I can testify that the length of Ken Dodd’s shows is not a myth. Despite the fact he started a show at 6.30 or so, he simply would not let his audience go home until at least midnight.

Mum and dad simply adored the shows. For them all the weeks and months of hard work, routine and drudgery were worth it to be transformed into another world for a few nights in Blackpool each year. Even now I can remember the look of sheer joy on my mum’s face and the tears streaming down her face as Ken produced one rib tickler after another. 

Blackpool legend Ken Dodd

On the way back to Moore Street we would invariably bump into several colleagues from dad’s factory. It was hilarious and just like being back at work but in a different setting and with blazer and slacks rather than boiler suits. 

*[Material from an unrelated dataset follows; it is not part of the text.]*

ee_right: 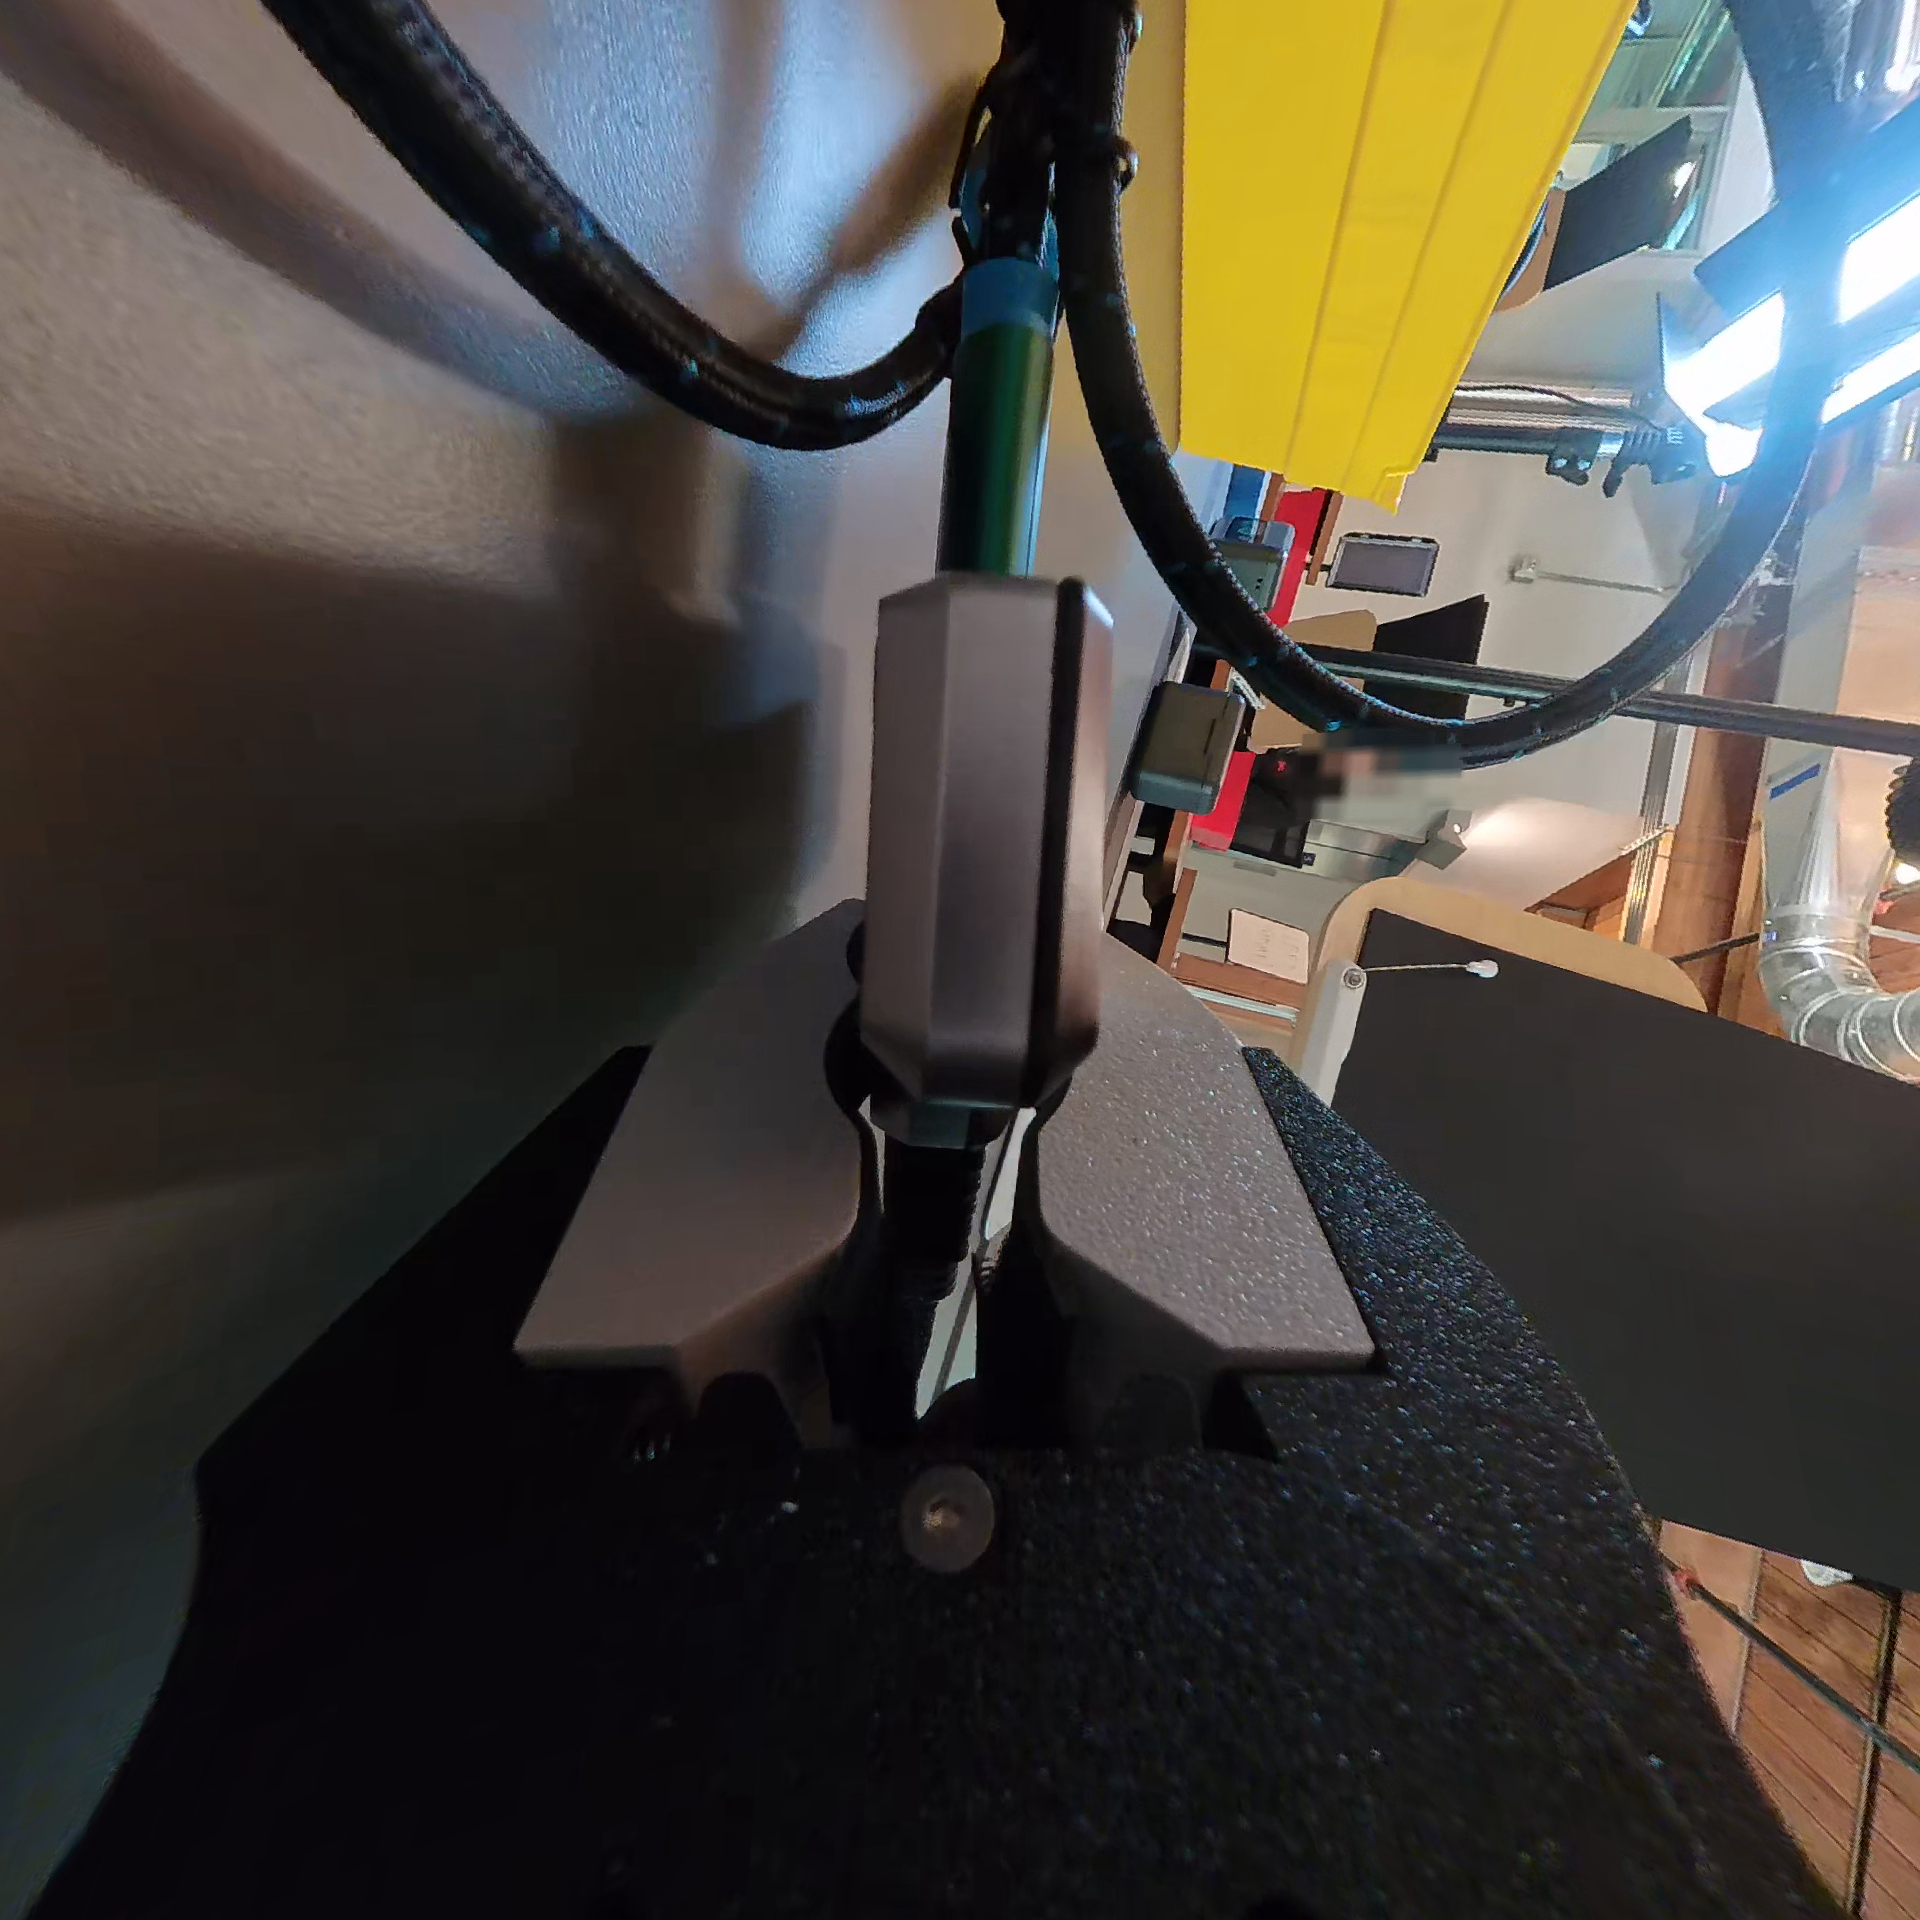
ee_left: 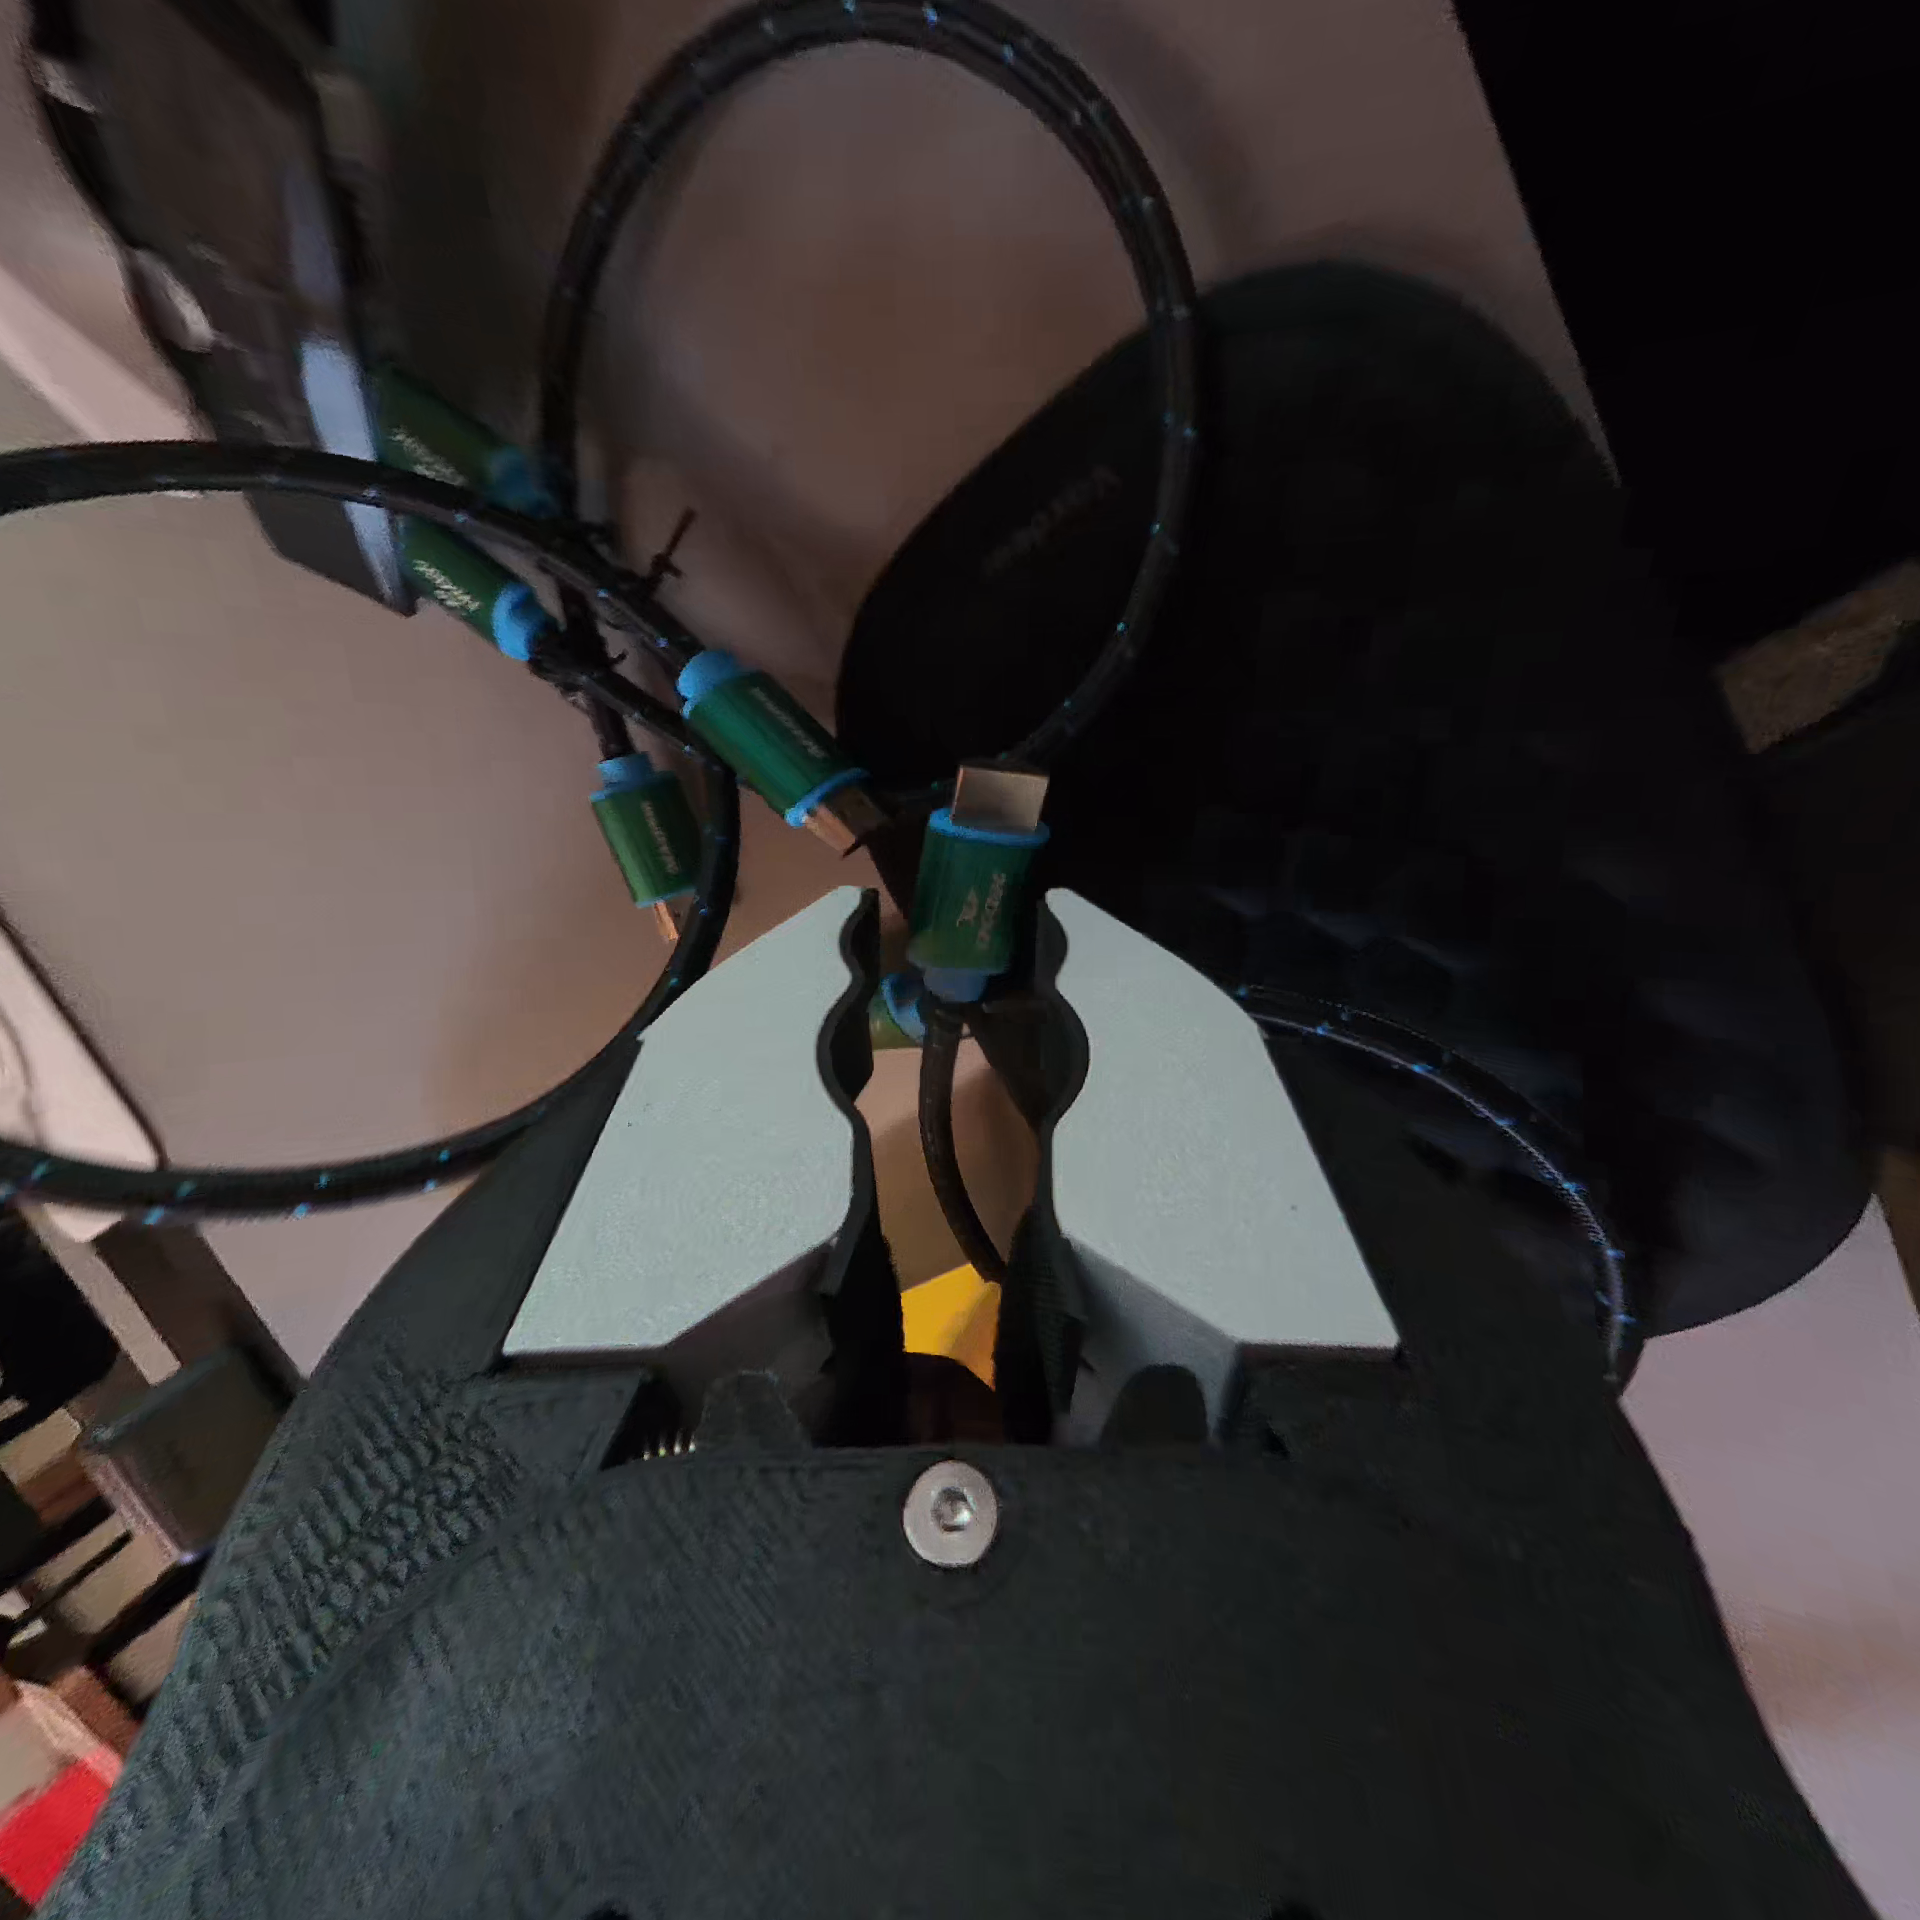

Random memories fill my mind – the sound of the horns on the trams, sitting on the “rocks” beyond the South Pier to watch the world go by, the joke shop a couple of streets from our flat where I would buy items to astound my parents, the smell of fish and chips, cockles and mussels and the donkeys. Watching in awe as my mum and dad danced serenely in the Tower Ballroom revealing a talent I did not know they possessed, and they rarely had the opportunity to display. Pablo’s Whoppers, candy floss and a multitude of other evocative sounds and smells which overloaded the senses of a little boy like me. Whenever I close my eyes I can be transported in time and enjoy those holidays again and again. 

In time my parents’ standard of living improved a little and they were able to afford package holidays to Italy and Spain. I used to ask them how they had enjoyed their holidays when they returned and my mum’s answer was always the same – “very nice, lovely weather but you know what? You can’t beat Blackpool!” 

Tears at the recollection of a wonderful far off childhood, tears of marvellous family holidays brought to mind

A couple of years ago I visited Blackpool again for the first time in about 40 years. Much had changed of course, some things for the better and others not. I returned to Moore Street for old time’s sake. The holiday flats were still there but now simply residential flats, dilapidated and in need of urgent and extensive repair. Nevertheless, as I stood there and posed for a nostalgic photograph, the memories overwhelmed me, and the tears cascaded down my face. Tears at the recollection of a wonderful far off childhood, tears of marvellous family holidays brought to mind and most of all, tears at the reminiscence of the excitement felt by my mum, the joy and pleasure that those seven days in Blackpool engendered in her that was more than sufficient to last her a full year of routine and hard work until once more we could catch the train back to the Golden Mile and do it all over again. Quite simply the realisation of what Blackpool meant to my mum and dad, to our family and what it still means to millions of people. 

Blackpool may have changed but my visit was uplifting, and I met some wonderful, honest, hard-working people who still flock there for glorious family holidays. Some things will never change. 

My mum was quite right – “You can’t beat Blackpool!”